> Records provided:
•••••
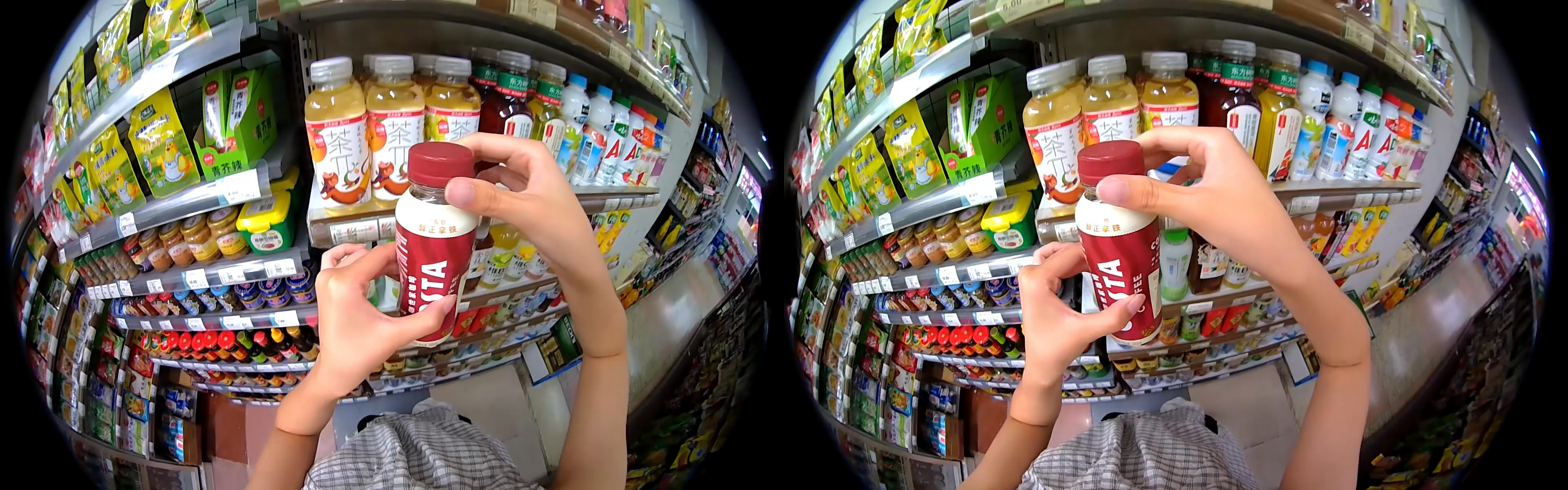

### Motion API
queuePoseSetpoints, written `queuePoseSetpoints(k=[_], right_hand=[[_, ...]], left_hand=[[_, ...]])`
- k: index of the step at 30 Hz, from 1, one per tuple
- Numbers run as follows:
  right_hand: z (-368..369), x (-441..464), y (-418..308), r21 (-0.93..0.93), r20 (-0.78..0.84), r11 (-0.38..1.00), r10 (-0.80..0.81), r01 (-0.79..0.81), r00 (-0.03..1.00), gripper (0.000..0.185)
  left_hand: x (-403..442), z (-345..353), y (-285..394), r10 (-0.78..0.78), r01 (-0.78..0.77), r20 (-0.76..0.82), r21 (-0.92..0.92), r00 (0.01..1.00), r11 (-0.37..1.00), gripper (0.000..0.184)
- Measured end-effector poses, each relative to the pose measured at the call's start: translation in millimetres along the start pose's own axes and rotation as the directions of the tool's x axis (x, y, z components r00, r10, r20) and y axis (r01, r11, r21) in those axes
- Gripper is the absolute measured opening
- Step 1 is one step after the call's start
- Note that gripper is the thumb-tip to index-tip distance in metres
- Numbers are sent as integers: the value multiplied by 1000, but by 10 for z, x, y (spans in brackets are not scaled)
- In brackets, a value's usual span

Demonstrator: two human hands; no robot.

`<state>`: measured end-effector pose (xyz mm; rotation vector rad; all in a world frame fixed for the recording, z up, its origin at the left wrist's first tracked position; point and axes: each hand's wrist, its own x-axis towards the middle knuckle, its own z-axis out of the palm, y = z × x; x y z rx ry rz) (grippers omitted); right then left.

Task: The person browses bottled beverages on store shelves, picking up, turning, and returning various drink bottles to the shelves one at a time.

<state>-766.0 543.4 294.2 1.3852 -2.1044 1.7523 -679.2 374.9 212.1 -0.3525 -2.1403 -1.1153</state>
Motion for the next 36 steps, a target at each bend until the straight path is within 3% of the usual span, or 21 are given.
queuePoseSetpoints(k=[2, 3, 6, 12, 14, 16, 17, 18, 20, 21, 22, 24, 25, 29, 30, 32, 36], right_hand=[[-12, -33, -113, 64, -41, 998, -26, 29, 999, 44], [-20, -38, -144, 8, -82, 992, -123, 124, 989, 46], [-118, -97, -208, -172, -194, 967, -219, 187, 956, 48], [-292, -108, -536, -275, -246, 908, -384, 316, 890, 48], [-381, -42, -608, -345, -272, 854, -489, 390, 829, 45], [-473, 21, -845, -339, -231, 875, -434, 346, 871, 54], [-535, 89, -910, -347, -229, 872, -435, 344, 871, 51], [-573, 166, -968, -300, -203, 862, -476, 408, 856, 47], [-661, 268, -1164, -268, -213, 882, -447, 388, 869, 43], [-730, 347, -1244, -345, -197, 834, -513, 431, 835, 41], [-794, 408, -1342, -348, -197, 847, -485, 401, 852, 41], [-936, 586, -1498, -480, -174, 757, -577, 443, 798, 41], [-1043, 704, -1553, -618, -204, 665, -650, 419, 732, 42], [-1011, 913, -1885, -448, -300, 803, -549, 393, 780, 35], [-1081, 956, -1934, -517, -254, 756, -583, 401, 772, 35], [-1147, 1153, -1977, -608, -315, 714, -619, 348, 720, 34], [-1414, 1503, -1931, -565, -262, 708, -641, 424, 722, 35]], left_hand=[[85, 38, 64, 124, -117, -86, 83, 988, 990, 42], [122, 61, 74, 174, -161, -111, 117, 978, 980, 43], [234, 86, 218, 286, -253, -131, 218, 949, 942, 52], [461, 155, 391, 463, -403, -188, 285, 866, 870, 60], [582, 202, 473, 533, -462, -285, 281, 797, 841, 70], [674, 259, 529, 586, -510, -395, 289, 707, 810, 87], [703, 264, 541, 701, -525, -339, 480, 628, 703, 99], [758, 354, 552, 779, -557, -377, 548, 501, 624, 84], [783, 487, 584, 856, -499, -205, 738, 474, 454, 72], [793, 511, 594, 829, -485, -104, 768, 550, 418, 66], [828, 519, 631, 786, -498, -39, 755, 617, 428, 74], [952, 473, 709, 724, -518, 49, 732, 688, 443, 79], [1053, 455, 740, 723, -521, 44, 723, 690, 453, 83], [1485, 365, 908, 734, -537, 46, 712, 677, 451, 88], [1588, 350, 939, 741, -541, 50, 716, 669, 441, 87], [1781, 347, 967, 761, -540, 43, 730, 648, 419, 84], [2045, 358, 972, 765, -515, 51, 768, 642, 381, 86]])
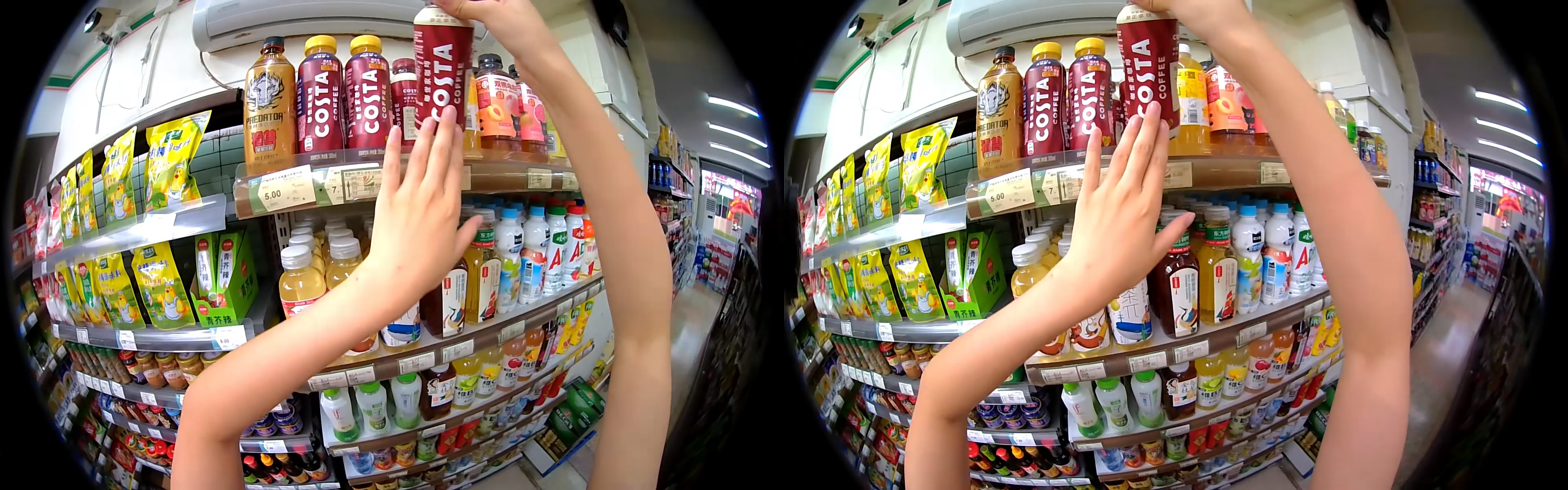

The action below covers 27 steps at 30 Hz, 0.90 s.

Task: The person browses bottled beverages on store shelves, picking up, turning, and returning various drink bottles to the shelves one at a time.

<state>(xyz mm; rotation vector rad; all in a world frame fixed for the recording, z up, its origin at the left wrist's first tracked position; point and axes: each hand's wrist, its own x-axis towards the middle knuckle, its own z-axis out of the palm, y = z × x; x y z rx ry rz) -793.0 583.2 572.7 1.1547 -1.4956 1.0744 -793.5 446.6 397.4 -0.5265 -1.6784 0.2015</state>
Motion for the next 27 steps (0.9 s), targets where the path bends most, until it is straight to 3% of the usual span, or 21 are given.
queuePoseSetpoints(k=[2, 4, 6, 8, 10, 19, 27], right_hand=[[-3, 181, 259, -19, -12, 1000, -6, 5, 1000, 35], [44, 237, 430, 114, -6, 992, -57, 58, 998, 35], [50, 304, 508, -31, 10, 999, -20, 20, 1000, 33], [74, 327, 584, -39, 63, 999, 24, -21, 998, 32], [91, 443, 789, -120, 38, 991, 58, -53, 998, 44], [302, 518, 881, -213, -49, 969, 116, -123, 992, 56], [480, 572, 890, -418, -133, 866, 241, -275, 961, 50]], left_hand=[[33, 69, -29, -3, 3, 10, 25, 1000, 1000, 86], [48, 134, -59, -13, 11, 25, 48, 1000, 999, 87], [46, 199, -89, -15, 14, 31, 49, 999, 999, 87], [43, 237, -122, -17, 14, 49, 65, 999, 998, 87], [35, 241, -142, -16, 12, 52, 79, 998, 997, 85], [-25, 289, -191, -39, 31, 97, 88, 995, 996, 82], [-59, 279, -186, -28, 20, 93, 88, 995, 996, 83]])
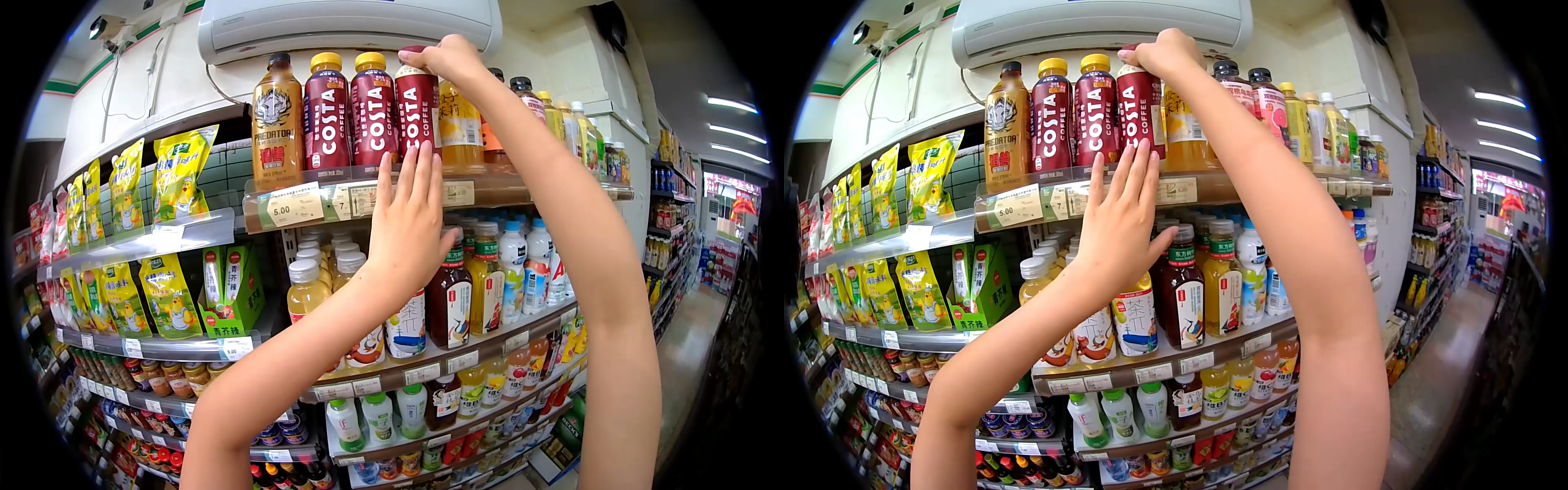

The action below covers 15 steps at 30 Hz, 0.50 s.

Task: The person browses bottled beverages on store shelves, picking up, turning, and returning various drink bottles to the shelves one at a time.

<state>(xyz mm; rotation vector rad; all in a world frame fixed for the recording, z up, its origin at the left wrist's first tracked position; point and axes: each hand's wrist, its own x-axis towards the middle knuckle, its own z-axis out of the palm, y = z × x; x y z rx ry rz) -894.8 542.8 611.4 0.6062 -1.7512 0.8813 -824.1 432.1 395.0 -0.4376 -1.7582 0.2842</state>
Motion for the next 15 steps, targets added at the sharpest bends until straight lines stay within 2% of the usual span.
queuePoseSetpoints(k=[3, 5, 8, 11, 15], right_hand=[[8, 14, -32, -84, 25, 995, 53, -51, 998, 50], [-24, 44, -74, -134, 84, 986, 108, -96, 991, 58], [-28, 88, -108, -209, 96, 974, 115, -93, 989, 51], [-23, 174, -88, -231, 182, 970, 117, -73, 976, 46], [-33, 113, -121, -224, 153, 973, 98, -62, 983, 41]], left_hand=[[-12, -2, 4, 1, -1, 4, 1, 1000, 1000, 84], [-5, -9, 0, 1, -1, 9, 2, 1000, 1000, 84], [-7, -8, -1, 2, -2, 11, -2, 1000, 1000, 84], [-11, 9, -7, 7, -7, -3, -4, 1000, 1000, 85], [-13, 17, -13, 8, -8, 1, -2, 1000, 1000, 85]])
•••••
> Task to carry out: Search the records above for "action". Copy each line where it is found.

> Response:
The action below covers 27 steps at 30 Hz, 0.90 s.
The action below covers 15 steps at 30 Hz, 0.50 s.

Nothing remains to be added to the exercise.